Records to process: Begin

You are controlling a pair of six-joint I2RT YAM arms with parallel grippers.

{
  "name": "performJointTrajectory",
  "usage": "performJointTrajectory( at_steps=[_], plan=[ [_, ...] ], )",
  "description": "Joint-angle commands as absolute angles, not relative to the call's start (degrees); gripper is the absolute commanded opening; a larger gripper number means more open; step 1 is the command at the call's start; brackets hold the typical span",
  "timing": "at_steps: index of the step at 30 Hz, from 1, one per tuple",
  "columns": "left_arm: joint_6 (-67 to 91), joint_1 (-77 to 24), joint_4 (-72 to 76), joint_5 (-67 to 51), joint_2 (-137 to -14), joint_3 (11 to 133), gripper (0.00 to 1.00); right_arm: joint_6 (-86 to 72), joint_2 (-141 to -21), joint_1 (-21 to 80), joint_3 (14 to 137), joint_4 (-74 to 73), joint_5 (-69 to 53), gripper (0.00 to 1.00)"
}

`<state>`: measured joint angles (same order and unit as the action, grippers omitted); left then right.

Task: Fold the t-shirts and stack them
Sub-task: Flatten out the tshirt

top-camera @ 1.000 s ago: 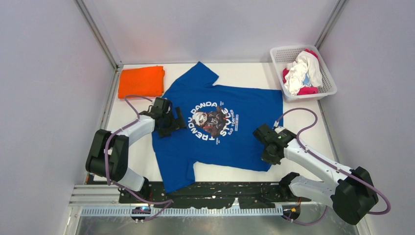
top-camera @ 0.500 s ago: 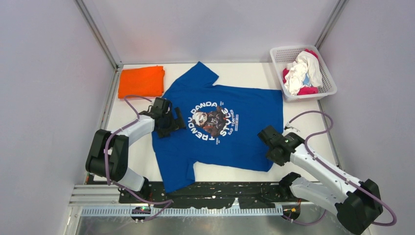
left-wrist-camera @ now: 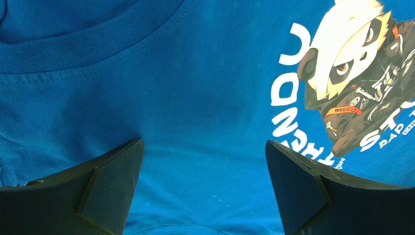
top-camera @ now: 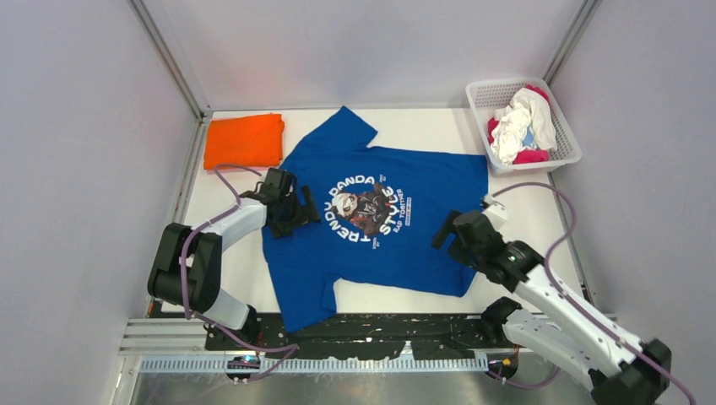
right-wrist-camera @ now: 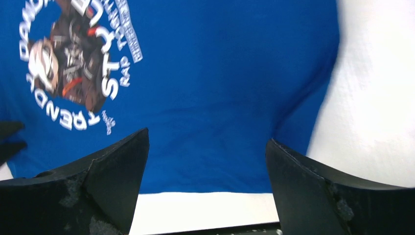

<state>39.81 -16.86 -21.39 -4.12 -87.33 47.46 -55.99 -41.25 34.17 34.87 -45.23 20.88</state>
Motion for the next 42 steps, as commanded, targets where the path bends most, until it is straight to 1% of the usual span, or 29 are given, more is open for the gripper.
performJointTrajectory(
  at_steps=[1,2,5,8,12,15,18,21,24,27,31,34,39,41,42],
  plan=[
    [38.8,-16.7,-21.9,-3.8,-86.0,49.1,1.00,-50.6,-56.5,39.8,37.4,-31.4,13.9,0.95],
    [38.8,-16.6,-21.9,-3.6,-85.8,48.9,1.00,-51.1,-61.3,40.3,37.9,-32.9,14.5,0.95],
    [38.8,-16.6,-22.0,-3.2,-85.6,48.7,1.00,-55.6,-68.8,40.1,37.6,-35.5,18.5,0.95],
    [38.8,-16.6,-22.0,-3.2,-85.5,48.6,1.00,-60.2,-69.9,36.7,35.0,-38.3,20.9,0.95],
    [38.8,-16.7,-22.0,-3.3,-85.4,48.6,1.00,-63.2,-64.1,30.9,30.0,-41.9,24.1,0.95],
    [38.8,-16.6,-22.2,-2.8,-85.4,48.6,1.00,-64.2,-54.8,27.7,27.5,-44.4,25.8,0.95],
    [38.8,-16.6,-22.8,-2.1,-85.0,48.8,1.00,-64.4,-46.3,24.9,28.3,-49.9,30.2,0.95],
    [38.8,-16.6,-23.3,-2.3,-84.6,49.2,1.00,-63.5,-41.6,23.8,29.5,-54.1,32.8,0.95],
    [38.9,-16.7,-23.4,-2.9,-83.3,49.4,1.00,-57.4,-38.7,23.7,30.1,-50.3,31.6,0.95],
    [38.6,-16.6,-23.8,-2.9,-81.4,50.5,1.00,-49.1,-40.1,23.7,31.3,-41.8,28.6,0.95],
    [36.0,-16.7,-28.9,-2.5,-83.2,57.4,1.00,-43.2,-49.2,23.2,36.9,-34.4,28.6,0.95],
    [35.0,-16.7,-30.2,-2.7,-86.6,61.5,1.00,-39.7,-59.7,21.4,42.3,-29.2,27.6,0.95],
    [34.2,-16.7,-30.9,-4.5,-93.7,67.4,1.00,-36.1,-77.5,12.7,50.3,-21.7,14.6,0.95],
    [34.2,-16.7,-31.1,-5.4,-96.3,68.5,1.00,-34.8,-87.8,10.7,55.1,-21.2,11.7,0.95],
    [34.4,-16.7,-31.0,-5.4,-97.4,68.8,1.00,-33.4,-90.1,10.4,58.6,-21.2,10.8,0.95]
  ],
)
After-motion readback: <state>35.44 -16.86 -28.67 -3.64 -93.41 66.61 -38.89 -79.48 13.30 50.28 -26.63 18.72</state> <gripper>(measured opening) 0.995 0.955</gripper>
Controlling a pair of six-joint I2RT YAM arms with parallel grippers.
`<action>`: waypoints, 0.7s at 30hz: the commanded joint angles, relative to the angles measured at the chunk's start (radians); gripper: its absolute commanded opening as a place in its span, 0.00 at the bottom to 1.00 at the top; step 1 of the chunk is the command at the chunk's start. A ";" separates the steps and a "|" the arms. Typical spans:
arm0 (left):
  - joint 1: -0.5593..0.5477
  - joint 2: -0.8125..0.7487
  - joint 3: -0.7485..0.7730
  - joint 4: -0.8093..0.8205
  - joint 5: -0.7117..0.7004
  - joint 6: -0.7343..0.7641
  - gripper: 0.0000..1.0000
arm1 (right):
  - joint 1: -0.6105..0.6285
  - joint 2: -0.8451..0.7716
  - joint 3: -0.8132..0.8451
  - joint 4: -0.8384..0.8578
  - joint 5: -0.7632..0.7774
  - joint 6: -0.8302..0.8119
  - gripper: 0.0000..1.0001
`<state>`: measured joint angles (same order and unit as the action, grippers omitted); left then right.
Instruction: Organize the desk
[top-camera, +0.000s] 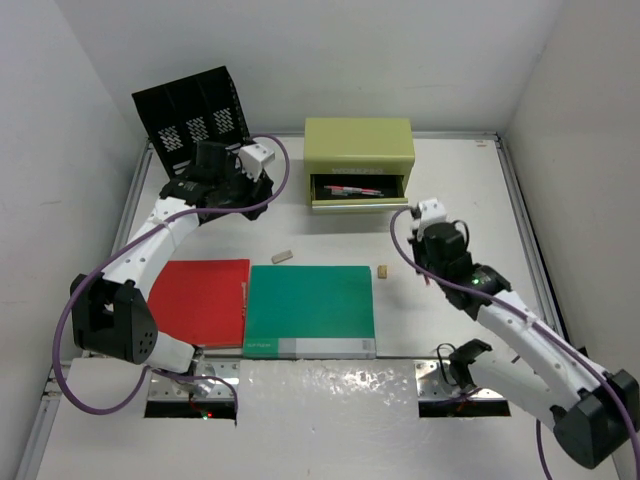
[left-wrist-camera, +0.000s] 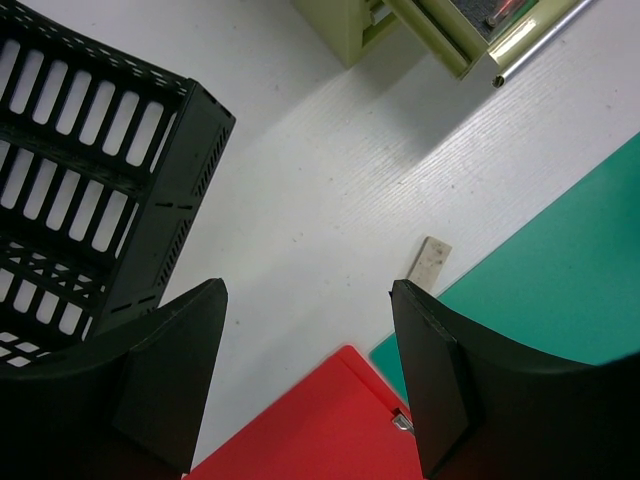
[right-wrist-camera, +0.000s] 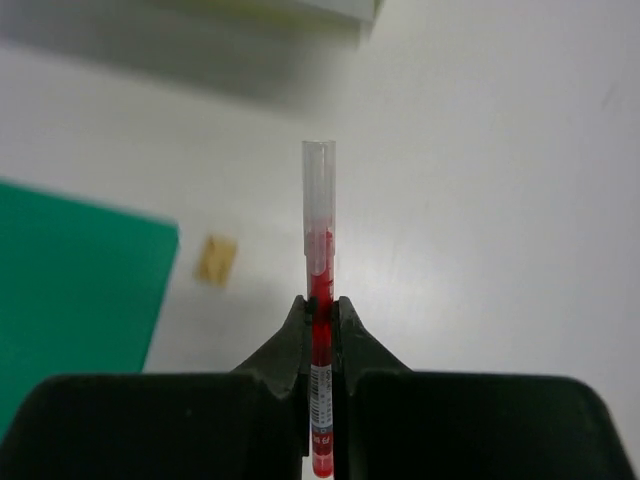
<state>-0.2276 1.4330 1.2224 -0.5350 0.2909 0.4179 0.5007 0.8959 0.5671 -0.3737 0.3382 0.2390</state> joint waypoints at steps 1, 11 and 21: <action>-0.001 -0.010 0.006 0.052 0.007 0.004 0.65 | 0.007 -0.014 0.120 0.246 0.000 -0.282 0.00; 0.002 0.009 -0.006 0.058 -0.094 0.007 0.65 | 0.044 0.573 0.627 0.172 -0.335 -1.197 0.00; 0.005 0.044 0.000 0.076 -0.118 0.015 0.65 | 0.044 0.889 0.850 0.099 -0.248 -1.403 0.08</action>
<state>-0.2276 1.4708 1.2137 -0.4980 0.1799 0.4221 0.5438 1.7557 1.3392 -0.2752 0.0532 -1.0641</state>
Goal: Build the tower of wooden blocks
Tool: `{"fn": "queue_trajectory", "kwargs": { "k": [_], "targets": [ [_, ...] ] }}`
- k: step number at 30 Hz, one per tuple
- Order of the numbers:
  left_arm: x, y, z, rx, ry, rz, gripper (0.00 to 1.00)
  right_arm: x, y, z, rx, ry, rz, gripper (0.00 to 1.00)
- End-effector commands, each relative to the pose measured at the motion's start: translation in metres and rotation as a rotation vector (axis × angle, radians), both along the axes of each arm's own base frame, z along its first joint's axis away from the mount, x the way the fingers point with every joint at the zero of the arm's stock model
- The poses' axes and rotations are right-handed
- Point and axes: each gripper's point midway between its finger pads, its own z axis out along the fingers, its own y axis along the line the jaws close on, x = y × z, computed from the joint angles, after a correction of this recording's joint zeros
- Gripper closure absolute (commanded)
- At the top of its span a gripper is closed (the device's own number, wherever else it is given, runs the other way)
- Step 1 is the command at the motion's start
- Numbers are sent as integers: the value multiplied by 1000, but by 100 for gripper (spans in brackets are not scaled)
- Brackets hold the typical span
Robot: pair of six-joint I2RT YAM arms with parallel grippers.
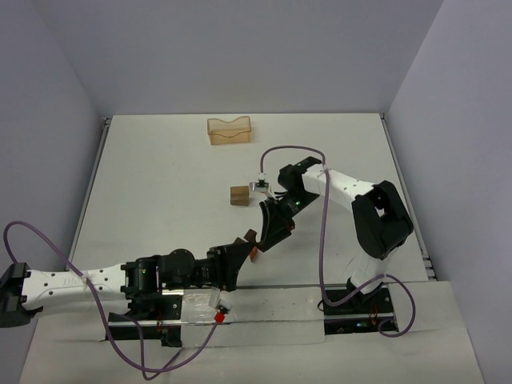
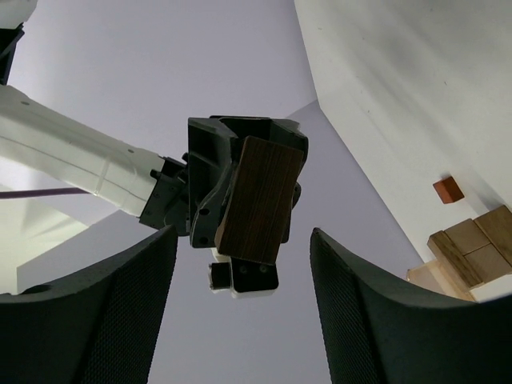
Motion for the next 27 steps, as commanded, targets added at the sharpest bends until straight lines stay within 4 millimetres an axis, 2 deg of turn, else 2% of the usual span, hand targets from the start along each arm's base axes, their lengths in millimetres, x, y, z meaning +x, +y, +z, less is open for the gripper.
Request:
{"fn": "queue_trajectory", "kwargs": {
  "k": [1,9,14,27],
  "targets": [
    [-6,-3,9,-23,-30,-38,29,-12,1,22,-30,60,21,100],
    [-7,-2,7,-8,-35,-42,38,-16,3,21,-42,63,44,100],
    [-6,-2,7,-1,-35,-38,51,-16,3,20,-46,64,46,100],
    [-5,-1,5,10,-43,-35,61,-21,5,16,-71,68,72,100]
  ]
}}
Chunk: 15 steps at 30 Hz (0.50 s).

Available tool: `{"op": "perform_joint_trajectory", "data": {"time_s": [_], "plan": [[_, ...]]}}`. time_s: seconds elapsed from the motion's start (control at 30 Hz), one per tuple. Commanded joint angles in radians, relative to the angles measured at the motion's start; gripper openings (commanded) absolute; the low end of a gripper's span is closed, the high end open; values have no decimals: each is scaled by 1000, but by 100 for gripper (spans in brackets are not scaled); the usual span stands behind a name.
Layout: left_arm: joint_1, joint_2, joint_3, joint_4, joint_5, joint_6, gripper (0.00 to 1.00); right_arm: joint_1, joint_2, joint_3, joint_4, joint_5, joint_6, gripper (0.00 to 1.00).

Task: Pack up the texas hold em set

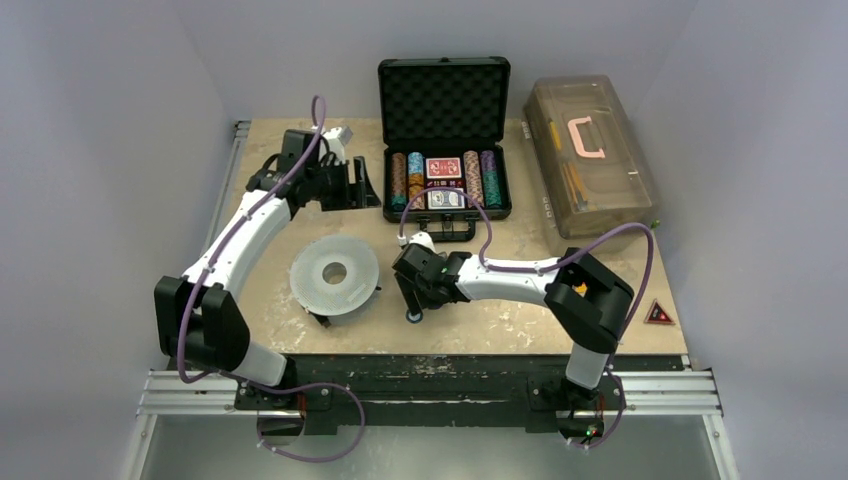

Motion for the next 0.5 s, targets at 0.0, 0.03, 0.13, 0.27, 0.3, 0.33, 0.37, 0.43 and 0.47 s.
{"op": "perform_joint_trajectory", "data": {"time_s": [0.0, 0.03, 0.13, 0.27, 0.3, 0.33, 0.37, 0.43, 0.47], "plan": [[-56, -33, 29, 22, 90, -15, 69, 3, -3, 27, -23, 61, 50, 66], [-62, -36, 29, 24, 97, -17, 69, 2, -2, 25, -22, 64, 51, 64], [-73, -42, 26, 24, 94, -16, 69, 2, -4, 14, -24, 72, 60, 55], [-73, -41, 31, 22, 107, -20, 69, 2, 2, 3, -13, 60, 72, 51], [-73, -44, 30, 22, 108, -21, 69, 1, 4, 2, -14, 59, 76, 49], [-73, -44, 28, 22, 107, -22, 69, 1, 6, 1, -17, 59, 80, 49], [-73, -45, 29, 23, 106, -21, 69, 2, 6, -1, -15, 57, 81, 49], [-73, -44, 28, 23, 109, -22, 69, 2, 6, -10, -4, 47, 82, 48], [-74, -42, 28, 23, 113, -22, 69, 1, 7, -13, 1, 37, 86, 48]]}}
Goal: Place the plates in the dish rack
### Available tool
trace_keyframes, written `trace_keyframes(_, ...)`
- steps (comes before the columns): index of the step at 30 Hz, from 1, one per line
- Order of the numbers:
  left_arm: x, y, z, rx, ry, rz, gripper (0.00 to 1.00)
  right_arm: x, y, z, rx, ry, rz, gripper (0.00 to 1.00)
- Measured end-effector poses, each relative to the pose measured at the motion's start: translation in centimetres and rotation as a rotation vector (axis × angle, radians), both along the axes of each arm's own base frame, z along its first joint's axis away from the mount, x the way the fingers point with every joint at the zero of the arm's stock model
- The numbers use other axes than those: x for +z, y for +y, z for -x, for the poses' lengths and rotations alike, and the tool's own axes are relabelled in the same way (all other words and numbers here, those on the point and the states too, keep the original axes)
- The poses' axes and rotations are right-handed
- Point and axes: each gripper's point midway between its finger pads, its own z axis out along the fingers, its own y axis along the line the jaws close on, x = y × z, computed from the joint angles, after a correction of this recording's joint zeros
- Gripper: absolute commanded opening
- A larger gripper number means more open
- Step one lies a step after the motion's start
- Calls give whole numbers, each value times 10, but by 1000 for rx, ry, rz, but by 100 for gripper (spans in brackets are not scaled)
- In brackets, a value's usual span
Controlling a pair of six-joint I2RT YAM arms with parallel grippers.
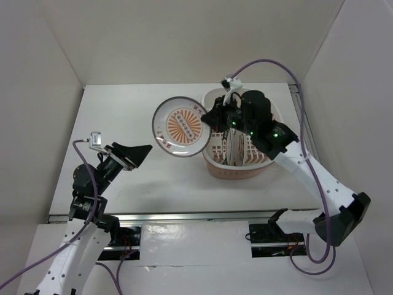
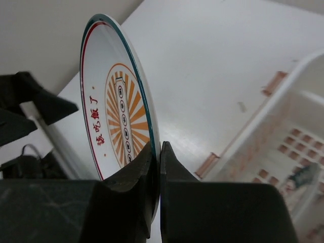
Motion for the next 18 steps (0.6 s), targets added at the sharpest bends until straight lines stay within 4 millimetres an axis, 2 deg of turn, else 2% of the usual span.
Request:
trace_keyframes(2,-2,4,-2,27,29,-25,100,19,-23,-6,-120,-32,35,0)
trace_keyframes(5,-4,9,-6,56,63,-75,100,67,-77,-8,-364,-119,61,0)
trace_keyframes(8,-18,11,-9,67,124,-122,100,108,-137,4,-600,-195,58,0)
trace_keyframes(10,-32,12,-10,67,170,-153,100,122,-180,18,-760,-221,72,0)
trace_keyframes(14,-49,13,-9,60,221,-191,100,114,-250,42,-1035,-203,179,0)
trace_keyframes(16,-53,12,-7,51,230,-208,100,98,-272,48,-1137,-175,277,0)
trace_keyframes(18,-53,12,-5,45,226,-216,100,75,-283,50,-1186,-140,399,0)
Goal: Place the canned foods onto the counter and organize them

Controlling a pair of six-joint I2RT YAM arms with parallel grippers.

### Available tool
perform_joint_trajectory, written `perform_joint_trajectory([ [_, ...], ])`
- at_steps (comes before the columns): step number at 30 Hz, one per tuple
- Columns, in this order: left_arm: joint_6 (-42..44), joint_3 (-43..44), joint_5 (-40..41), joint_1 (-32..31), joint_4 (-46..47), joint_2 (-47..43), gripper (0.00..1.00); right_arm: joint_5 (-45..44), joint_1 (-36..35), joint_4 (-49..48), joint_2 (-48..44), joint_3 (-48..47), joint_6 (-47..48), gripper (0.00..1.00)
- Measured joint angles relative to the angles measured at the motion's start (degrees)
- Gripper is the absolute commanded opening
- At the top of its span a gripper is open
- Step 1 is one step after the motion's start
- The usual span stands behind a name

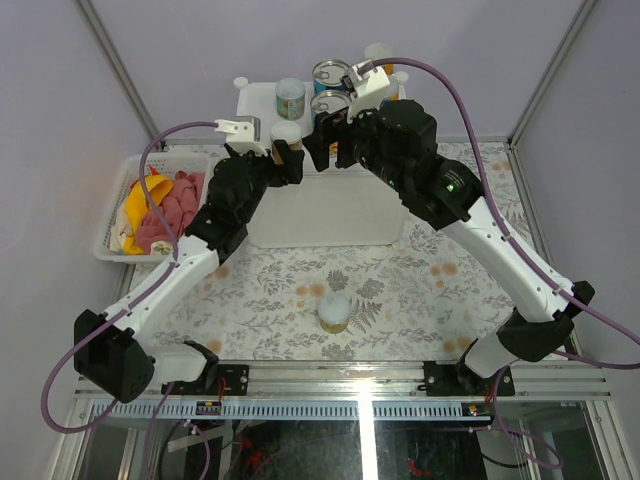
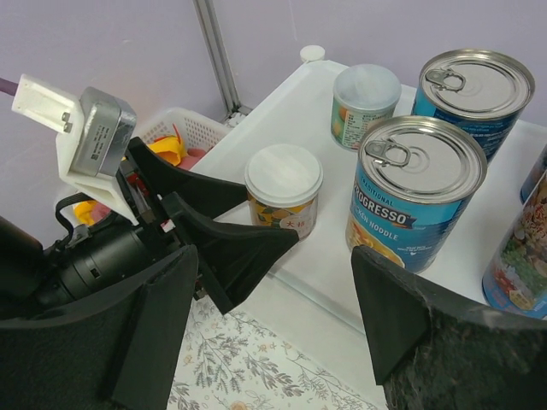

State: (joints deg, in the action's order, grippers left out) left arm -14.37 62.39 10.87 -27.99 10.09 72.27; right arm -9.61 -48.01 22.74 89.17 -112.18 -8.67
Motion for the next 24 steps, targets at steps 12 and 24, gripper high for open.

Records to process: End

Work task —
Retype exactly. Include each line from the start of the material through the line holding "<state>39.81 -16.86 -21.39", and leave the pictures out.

Result for this exercise —
You are controlling a pair of six-joint I2RT YAM arms with parallel grippers.

{
  "name": "performJointTrajectory",
  "usage": "performJointTrajectory( at_steps=[_], plan=[ [_, ...] ], )",
  "description": "Joint-angle commands as absolute angles, not relative to the call's start (degrees); gripper is the absolute commanded opening; a larger gripper number means more open; step 1 is the command at the call's start; brackets hold the typical span",
  "timing": "at_steps: index of the step at 30 Hz, from 1, one per tuple",
  "columns": "left_arm: joint_6 (-67 to 91), joint_1 (-77 to 24), joint_4 (-72 to 76), joint_5 (-67 to 51), joint_2 (-137 to -14), joint_3 (11 to 133), gripper (0.00 to 1.00); right_arm: joint_6 (-86 to 72), joint_2 (-141 to -21), joint_1 (-21 to 80), joint_3 (14 to 137), joint_4 (-74 to 73), joint_5 (-69 to 53), gripper (0.00 to 1.00)"
}

`<state>`: measured joint angles (same order and unit as the action, grippers omitted); left then right.

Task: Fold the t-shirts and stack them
Sub-task: Flatten out the tshirt

top-camera @ 1.000 s ago: 
top-camera @ 0.500 s ago: 
left-wrist-camera @ now: 
top-camera @ now: 
right-wrist-camera @ now: 

<state>39.81 -16.86 -21.39 -4.12 -87.33 47.46 -55.99 -41.25 34.17 34.87 -45.23 20.88</state>

Nothing else goes with this output.